Stored items:
☆ ☆ ☆ ☆

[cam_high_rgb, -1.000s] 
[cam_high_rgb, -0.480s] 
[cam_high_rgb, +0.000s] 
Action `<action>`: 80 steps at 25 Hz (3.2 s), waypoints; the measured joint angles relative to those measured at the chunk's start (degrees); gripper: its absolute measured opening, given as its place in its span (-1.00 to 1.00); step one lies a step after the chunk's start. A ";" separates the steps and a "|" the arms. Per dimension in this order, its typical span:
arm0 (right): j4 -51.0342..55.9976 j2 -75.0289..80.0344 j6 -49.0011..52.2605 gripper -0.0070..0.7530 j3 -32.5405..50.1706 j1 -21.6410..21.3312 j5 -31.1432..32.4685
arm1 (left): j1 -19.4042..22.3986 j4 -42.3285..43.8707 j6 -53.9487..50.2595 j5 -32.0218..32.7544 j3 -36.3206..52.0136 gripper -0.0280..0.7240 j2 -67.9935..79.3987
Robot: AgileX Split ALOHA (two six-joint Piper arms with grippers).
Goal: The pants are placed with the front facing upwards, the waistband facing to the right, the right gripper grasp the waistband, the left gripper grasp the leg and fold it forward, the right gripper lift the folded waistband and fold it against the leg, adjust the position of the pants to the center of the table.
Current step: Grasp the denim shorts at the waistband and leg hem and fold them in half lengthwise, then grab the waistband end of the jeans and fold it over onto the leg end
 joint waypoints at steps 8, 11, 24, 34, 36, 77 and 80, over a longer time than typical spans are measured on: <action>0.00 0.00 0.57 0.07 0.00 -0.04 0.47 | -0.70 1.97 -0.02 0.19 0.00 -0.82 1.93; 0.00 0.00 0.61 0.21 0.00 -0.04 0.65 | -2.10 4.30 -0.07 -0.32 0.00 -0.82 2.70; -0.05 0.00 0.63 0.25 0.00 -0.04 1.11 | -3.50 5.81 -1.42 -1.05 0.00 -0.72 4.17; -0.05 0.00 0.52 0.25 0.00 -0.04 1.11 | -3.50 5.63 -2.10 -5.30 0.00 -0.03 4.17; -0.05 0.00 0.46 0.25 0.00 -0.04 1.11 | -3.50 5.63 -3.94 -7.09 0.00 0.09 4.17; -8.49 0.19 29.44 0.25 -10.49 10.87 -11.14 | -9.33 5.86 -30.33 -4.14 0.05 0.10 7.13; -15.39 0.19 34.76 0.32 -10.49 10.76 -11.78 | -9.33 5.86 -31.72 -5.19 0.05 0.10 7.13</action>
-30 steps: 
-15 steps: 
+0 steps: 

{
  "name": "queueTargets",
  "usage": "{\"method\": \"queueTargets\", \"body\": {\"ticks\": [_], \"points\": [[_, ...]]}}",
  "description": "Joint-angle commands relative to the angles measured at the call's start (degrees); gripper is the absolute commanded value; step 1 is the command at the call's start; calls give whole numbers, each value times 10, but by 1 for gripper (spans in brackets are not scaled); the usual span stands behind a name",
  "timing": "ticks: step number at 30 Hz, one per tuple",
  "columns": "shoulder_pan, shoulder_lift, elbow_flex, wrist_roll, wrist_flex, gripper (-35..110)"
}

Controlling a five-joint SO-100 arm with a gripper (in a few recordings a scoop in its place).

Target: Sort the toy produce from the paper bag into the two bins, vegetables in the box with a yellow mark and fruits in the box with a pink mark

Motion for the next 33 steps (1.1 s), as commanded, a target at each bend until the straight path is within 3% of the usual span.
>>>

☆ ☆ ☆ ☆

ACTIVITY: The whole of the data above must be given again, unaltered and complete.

RESPONSE TO THE TASK:
[cam_high_rgb, -1.000s] 
[cam_high_rgb, -0.480s] 
[cam_high_rgb, +0.000s] 
Action `<action>`: 80 steps at 25 Hz (3.2 s), waypoints; the measured joint angles relative to those measured at the chunk's start (degrees); gripper: its absolute measured opening, given as its place in its span (-1.00 to 1.00); step one lies a step after the chunk's start. A ";" separates the steps and a "|" the arms. Per dimension in this order, its typical span:
arm0 (right): j4 -51.0342..55.9976 j2 -75.0289..80.0344 j6 -49.0011..52.2605 gripper -0.0070..0.7530 j3 -32.5405..50.1706 j1 -21.6410..21.3312 j5 -31.1432..32.4685
arm1 (left): j1 -19.4042..22.3986 j4 -42.3285..43.8707 j6 -53.9487..50.2595 j5 -32.0218..32.7544 j3 -36.3206..52.0136 gripper -0.0280..0.7240 j2 -67.9935..79.3987
Robot: AgileX Split ALOHA (two six-joint Piper arms with grippers).
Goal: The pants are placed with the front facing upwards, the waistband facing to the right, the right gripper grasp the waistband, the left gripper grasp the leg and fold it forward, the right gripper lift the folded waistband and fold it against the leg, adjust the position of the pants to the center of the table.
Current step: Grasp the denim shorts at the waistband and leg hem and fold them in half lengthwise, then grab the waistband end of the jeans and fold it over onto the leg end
 joint waypoints at steps 8, 11, 24, 34, 36, 77 and 80, over a longer time than typical spans are measured on: <action>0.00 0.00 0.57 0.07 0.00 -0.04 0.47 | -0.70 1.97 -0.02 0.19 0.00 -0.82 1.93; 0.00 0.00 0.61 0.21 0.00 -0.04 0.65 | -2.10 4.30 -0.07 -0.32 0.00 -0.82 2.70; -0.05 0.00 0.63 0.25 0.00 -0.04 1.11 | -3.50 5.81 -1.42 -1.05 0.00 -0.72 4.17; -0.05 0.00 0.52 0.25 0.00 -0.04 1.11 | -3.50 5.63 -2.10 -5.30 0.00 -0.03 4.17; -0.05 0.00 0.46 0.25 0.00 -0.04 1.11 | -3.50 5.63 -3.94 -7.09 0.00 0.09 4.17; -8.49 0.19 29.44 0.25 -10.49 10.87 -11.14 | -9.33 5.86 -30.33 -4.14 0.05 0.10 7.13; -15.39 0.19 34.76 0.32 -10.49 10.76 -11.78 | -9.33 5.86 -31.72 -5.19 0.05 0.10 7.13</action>
-30 steps: 
-15 steps: 
+0 steps: 

{
  "name": "queueTargets",
  "usage": "{\"method\": \"queueTargets\", \"body\": {\"ticks\": [_], \"points\": [[_, ...]]}}",
  "description": "Joint-angle commands relative to the angles measured at the call's start (degrees); gripper is the absolute commanded value; step 1 is the command at the call's start; calls give whole numbers, each value times 10, but by 1 for gripper (spans in brackets are not scaled); the usual span stands behind a name",
  "timing": "ticks: step number at 30 Hz, one per tuple",
  "columns": "shoulder_pan, shoulder_lift, elbow_flex, wrist_roll, wrist_flex, gripper (-35..110)"
}

Controlling a five-joint SO-100 arm with a gripper (in a few recordings a scoop in its place).

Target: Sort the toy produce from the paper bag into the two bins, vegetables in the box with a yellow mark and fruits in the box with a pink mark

Motion for the next 33 steps (1.1 s), as commanded, a target at each bend until the straight path is within 3% of the usual span.
>>>

Whatever the exercise asked has now been answered.